WHAT YOU HAVE TO DO
The copy has to match the data exactly and leave out every picture.
START PROVIDED DATA
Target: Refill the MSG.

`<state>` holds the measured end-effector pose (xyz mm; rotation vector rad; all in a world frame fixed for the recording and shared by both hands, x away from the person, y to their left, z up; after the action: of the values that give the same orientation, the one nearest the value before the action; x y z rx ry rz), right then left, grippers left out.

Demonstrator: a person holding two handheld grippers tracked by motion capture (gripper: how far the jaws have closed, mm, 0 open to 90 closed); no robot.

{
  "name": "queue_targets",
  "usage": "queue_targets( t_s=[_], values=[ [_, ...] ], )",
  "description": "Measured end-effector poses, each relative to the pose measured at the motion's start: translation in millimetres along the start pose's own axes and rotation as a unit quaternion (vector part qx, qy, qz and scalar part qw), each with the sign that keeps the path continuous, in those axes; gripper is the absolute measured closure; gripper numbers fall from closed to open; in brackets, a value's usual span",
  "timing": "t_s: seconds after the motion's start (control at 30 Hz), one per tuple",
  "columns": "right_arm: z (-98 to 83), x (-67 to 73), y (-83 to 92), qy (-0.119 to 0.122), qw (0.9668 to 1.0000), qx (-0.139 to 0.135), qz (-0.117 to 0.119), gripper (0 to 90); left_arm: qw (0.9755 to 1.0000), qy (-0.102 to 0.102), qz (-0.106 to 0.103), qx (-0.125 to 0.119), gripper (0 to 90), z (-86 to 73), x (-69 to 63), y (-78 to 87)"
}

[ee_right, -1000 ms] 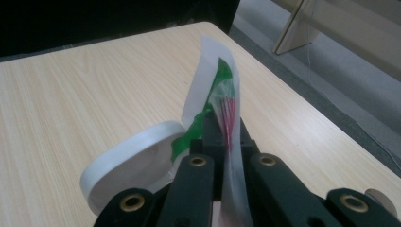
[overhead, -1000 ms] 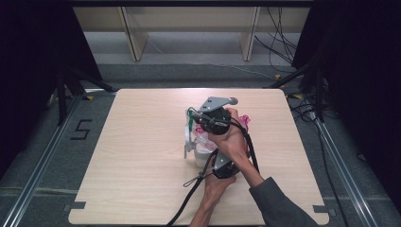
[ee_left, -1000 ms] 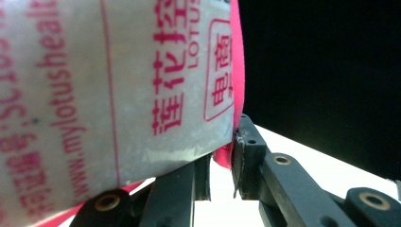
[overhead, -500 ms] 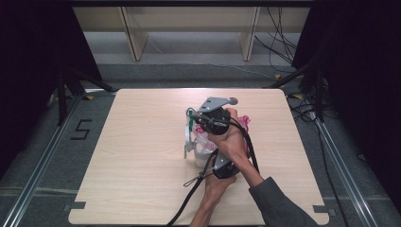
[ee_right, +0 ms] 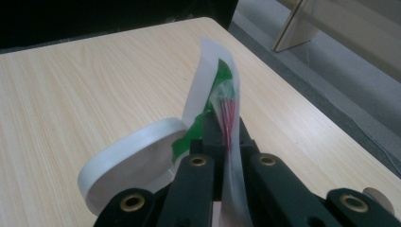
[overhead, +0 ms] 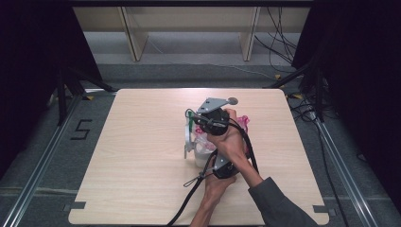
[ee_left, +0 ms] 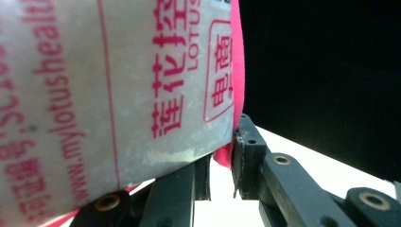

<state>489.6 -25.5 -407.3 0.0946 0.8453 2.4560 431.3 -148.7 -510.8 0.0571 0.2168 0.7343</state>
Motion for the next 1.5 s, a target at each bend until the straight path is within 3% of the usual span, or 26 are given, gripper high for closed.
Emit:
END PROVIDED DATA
FINAL ANSWER
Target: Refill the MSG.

`<state>` holds the measured end-effector pose (xyz mm; rotation vector rad; all in a world frame fixed for the recording and shared by both hands, x away from the person, y to their left, z up; after the action: of the values that give the same orientation, the one nearest the value before the action; x y z rx ry rz), right then left, grippers left out.

Demonstrator: a person holding two handheld grippers tracked by motion capture (gripper: how far the jaws have closed, mm, 0 open to 90 closed); no robot.

{
  "name": "queue_targets",
  "usage": "queue_targets( t_s=[_], values=[ [_, ...] ], )",
  "description": "Measured end-effector poses, each relative to the pose measured at the motion's start: translation in millimetres along the start pose's own axes and rotation as a unit quaternion (vector part qx, qy, qz and scalar part qw), each with the sign that keeps the path continuous, in those axes; gripper is the absolute measured closure; gripper numbers fall from closed to open; in brackets, a value's usual span",
  "timing": "t_s: seconds after the motion's start (control at 30 Hz), one per tuple",
  "columns": "right_arm: z (-98 to 83), x (-67 to 73), y (-83 to 92), qy (-0.119 to 0.122), qw (0.9668 to 1.0000), qx (-0.139 to 0.135), qz (-0.117 to 0.119), gripper (0 to 90); left_arm: qw (0.9755 to 1.0000), qy (-0.102 to 0.102), qz (-0.106 to 0.103), qx (-0.125 to 0.119), gripper (0 to 90), z (-86 to 73), x (-69 to 63), y (-78 to 87)"
}

[ee_right, -1000 ms] 
[overhead, -1000 ms] 
[ee_left, -1000 ms] 
[overhead, -500 ms] 
[ee_right, +0 ms] 
[overhead, +0 ms] 
[ee_left, +0 ms] 

<state>489.6 -25.5 -407.3 0.0946 0.8453 2.4560 431.3 -148.7 -510.8 0.0571 0.2168 0.7343</state>
Motion for the next 1.5 s, a target at each bend until the straight path is within 3% of the usual span, or 26 are given, gripper high for closed.
Emit:

The output for this exercise is complete.